You won’t spend much time wondering where Putrescence is heading either. Opener “Sentenced to the Grave” rips the band-aid off, along with a good portion of healthy flesh, as it brings a teeming, writhing mass of moist and gruesome death metal to life. Melding mid-tempo caveman grinding segments that feel massive and unstoppable with doomy plods that crush your will to thrive, this is like a leaden dead weight on your puny shoulders, but there’s a vibrancy and energy to it even when things are stuck in the meat mulch. Some well-timed upticks of speed with blastbeats and cement-mixer riffs keep you alert and following the funeral program. Add some utterly inhuman, reverb-heavy death croaks and vomit noises, and you’re in the grave business! I especially enjoy the eerie harmonies on the song’s back end. The title track is more of the same, informed by gruelingly meatheaded grooves and ponderous doom marching. The guitars offer just enough variety to keep things interesting, spiked by rabid flare-ups of aural violence.

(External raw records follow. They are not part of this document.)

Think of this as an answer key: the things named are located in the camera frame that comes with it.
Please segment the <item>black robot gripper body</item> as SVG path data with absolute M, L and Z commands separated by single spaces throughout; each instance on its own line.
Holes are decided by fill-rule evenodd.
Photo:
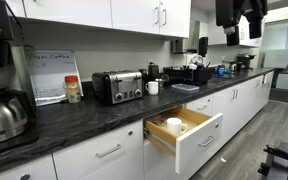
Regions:
M 249 24 L 249 38 L 262 36 L 262 20 L 268 13 L 267 0 L 215 0 L 216 25 L 224 29 L 228 46 L 238 45 L 239 23 L 245 16 Z

The album centerpiece is the 7-minute “Defiling Incantation,” which Coprolith certainly do with gusto. It’s a lumbering, unwieldy piece of death-doom that recalls the best moments of Incantation and Winter without copying them, and there’s a dark, sludgy, blackened edge to everything that feels evil and unsettling. How do you follow something like that? With a hyper-aggressive piece of scummy, molten death that could have been on Post Mortem’s classic Coroner’s Office release. “Birthed by Remorseless Flames” packs top-notch Neanderthal power chugs and keeps things heavy enough to liquefy and evacuate the contents of your bowels. This is one of my favorite death ditties of 2026 because it feels olde, bold, and heavy like a two-ton anvil dipped in shit, duck fat, and motor oil. I don’t even care that it almost hits the 6-minute mark because it’s just so greasy and unappetizing. At a skinny 34 minutes, every track is morbidly a beast. Bloat is carefully avoided through carefully timed tempo shifts, and even the longer cuts avoid feeling too long. The production is deranged genius, essentially recreating the horrific sound of Autopsy classics like Severed Survival and Acts of the Unspeakable. It’s grimy, smutty shit-muck, but damn does it hit the feelz bone with a 10 lb. sledge. There’s enough filth-gunk in the sound to please any hardcore death metal elitist, and you can still hear what the band is actually doing!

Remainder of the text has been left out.